## Your task
Begin at the line containing "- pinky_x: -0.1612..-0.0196" in the data below and go on through the line containing "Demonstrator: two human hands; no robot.", repeating each line exactly; include both ends and no other line.

## Data excerpt
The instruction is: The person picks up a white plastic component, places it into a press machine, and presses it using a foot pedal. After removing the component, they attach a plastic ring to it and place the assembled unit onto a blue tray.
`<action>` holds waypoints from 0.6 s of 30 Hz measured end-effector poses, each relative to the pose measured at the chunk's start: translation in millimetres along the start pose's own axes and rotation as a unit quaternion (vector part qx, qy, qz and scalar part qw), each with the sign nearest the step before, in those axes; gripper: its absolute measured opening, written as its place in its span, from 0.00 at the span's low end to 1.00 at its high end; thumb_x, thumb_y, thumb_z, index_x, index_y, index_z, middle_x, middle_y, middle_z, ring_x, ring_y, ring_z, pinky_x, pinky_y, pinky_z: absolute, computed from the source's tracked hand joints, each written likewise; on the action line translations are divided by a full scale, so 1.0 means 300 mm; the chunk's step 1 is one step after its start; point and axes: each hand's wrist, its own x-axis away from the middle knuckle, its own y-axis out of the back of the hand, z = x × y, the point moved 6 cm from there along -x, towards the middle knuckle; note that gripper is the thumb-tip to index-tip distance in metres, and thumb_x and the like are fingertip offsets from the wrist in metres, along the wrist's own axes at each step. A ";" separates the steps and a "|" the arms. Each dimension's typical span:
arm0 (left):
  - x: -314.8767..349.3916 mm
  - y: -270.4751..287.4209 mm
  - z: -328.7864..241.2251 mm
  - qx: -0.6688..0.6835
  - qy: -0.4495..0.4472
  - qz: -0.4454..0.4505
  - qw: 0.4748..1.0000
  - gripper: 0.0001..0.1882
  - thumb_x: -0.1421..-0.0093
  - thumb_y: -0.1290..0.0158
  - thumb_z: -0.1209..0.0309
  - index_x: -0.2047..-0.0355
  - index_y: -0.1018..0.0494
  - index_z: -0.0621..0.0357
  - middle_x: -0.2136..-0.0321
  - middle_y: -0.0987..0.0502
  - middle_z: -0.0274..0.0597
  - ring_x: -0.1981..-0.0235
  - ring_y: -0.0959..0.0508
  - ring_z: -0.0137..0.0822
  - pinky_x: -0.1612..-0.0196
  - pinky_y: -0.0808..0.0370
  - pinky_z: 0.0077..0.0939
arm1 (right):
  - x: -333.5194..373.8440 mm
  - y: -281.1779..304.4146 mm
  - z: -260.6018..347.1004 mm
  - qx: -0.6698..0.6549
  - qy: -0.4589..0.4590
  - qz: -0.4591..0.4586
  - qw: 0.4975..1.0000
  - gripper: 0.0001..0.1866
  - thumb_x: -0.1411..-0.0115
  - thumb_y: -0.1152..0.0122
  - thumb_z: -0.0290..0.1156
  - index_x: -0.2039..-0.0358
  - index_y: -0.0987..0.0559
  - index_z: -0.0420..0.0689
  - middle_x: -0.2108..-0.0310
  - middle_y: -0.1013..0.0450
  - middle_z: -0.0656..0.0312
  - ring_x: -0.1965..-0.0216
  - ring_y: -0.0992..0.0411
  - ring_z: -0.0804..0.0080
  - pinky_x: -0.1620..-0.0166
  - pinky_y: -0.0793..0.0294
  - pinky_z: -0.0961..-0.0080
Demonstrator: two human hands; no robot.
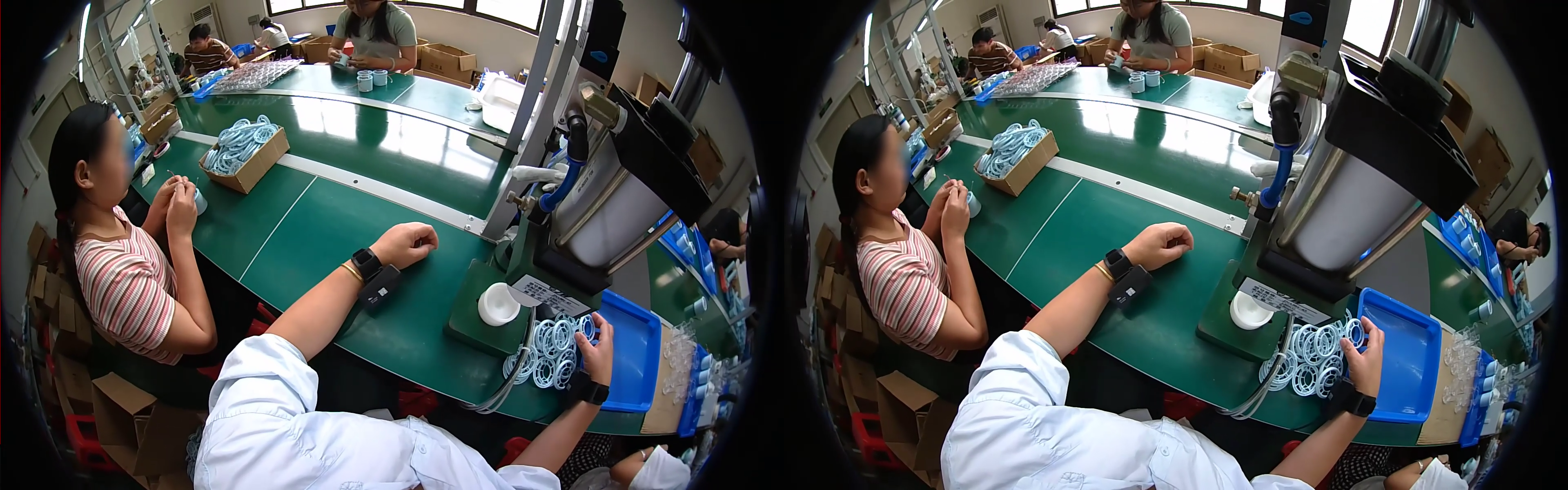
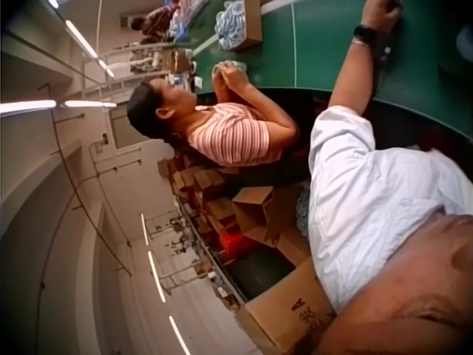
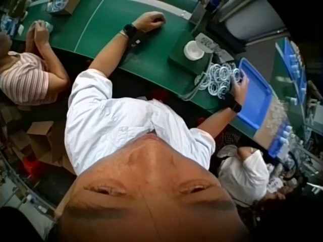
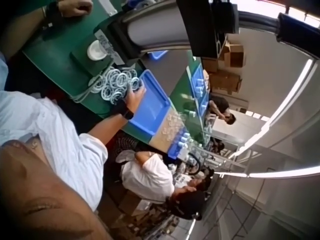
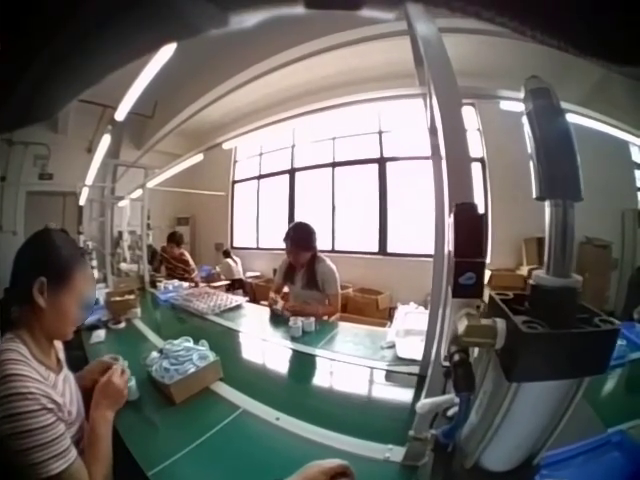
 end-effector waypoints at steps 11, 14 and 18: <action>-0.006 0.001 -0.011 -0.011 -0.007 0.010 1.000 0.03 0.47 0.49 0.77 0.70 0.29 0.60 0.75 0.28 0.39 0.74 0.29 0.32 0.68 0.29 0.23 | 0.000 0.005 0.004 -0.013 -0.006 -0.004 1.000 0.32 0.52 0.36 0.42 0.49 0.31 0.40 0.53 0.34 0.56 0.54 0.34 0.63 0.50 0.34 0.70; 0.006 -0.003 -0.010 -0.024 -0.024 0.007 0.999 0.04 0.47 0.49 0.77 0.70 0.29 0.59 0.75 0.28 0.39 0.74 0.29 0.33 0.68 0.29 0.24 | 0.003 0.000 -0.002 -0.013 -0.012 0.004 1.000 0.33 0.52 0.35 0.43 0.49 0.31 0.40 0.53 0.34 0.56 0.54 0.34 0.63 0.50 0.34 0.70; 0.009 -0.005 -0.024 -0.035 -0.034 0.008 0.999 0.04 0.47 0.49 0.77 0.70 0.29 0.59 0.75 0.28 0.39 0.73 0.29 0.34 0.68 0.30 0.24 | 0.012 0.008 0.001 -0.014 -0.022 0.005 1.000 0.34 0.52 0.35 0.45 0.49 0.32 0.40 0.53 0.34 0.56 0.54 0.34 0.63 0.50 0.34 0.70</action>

## Answer space
  - pinky_x: -0.1612..-0.0196
  - pinky_y: -0.0808..0.0370
  - pinky_z: 0.0077..0.0939
arm1 (right):
  - x: -333.5194..373.8440 mm
  - y: -281.1779..304.4146 mm
  - z: -260.6018..347.1004 mm
  - qx: -0.6698..0.6549
  - qy: -0.4589..0.4590
  - qz: -0.4591..0.4586
  - qw: 0.4975..1.0000
  - gripper: 0.0001..0.1866
  - thumb_x: -0.1411..-0.0115
  - thumb_y: -0.1152..0.0122
  - thumb_z: -0.0290..0.1156
  - index_x: -0.2039..-0.0358
  - index_y: -0.0987..0.0559
  - index_z: -0.0420..0.0689
  - middle_x: -0.2108..-0.0310
  - middle_y: -0.1013..0.0450
  - middle_z: -0.0656..0.0312
  - ring_x: -0.1965..-0.0216
  - ring_y: -0.0992..0.0411
  - ring_z: -0.0804..0.0080
  - pinky_x: -0.1620..-0.0166
  - pinky_y: -0.0793..0.0294
  - pinky_z: -0.0961..-0.0080
Demonstrator: two human hands; no robot.

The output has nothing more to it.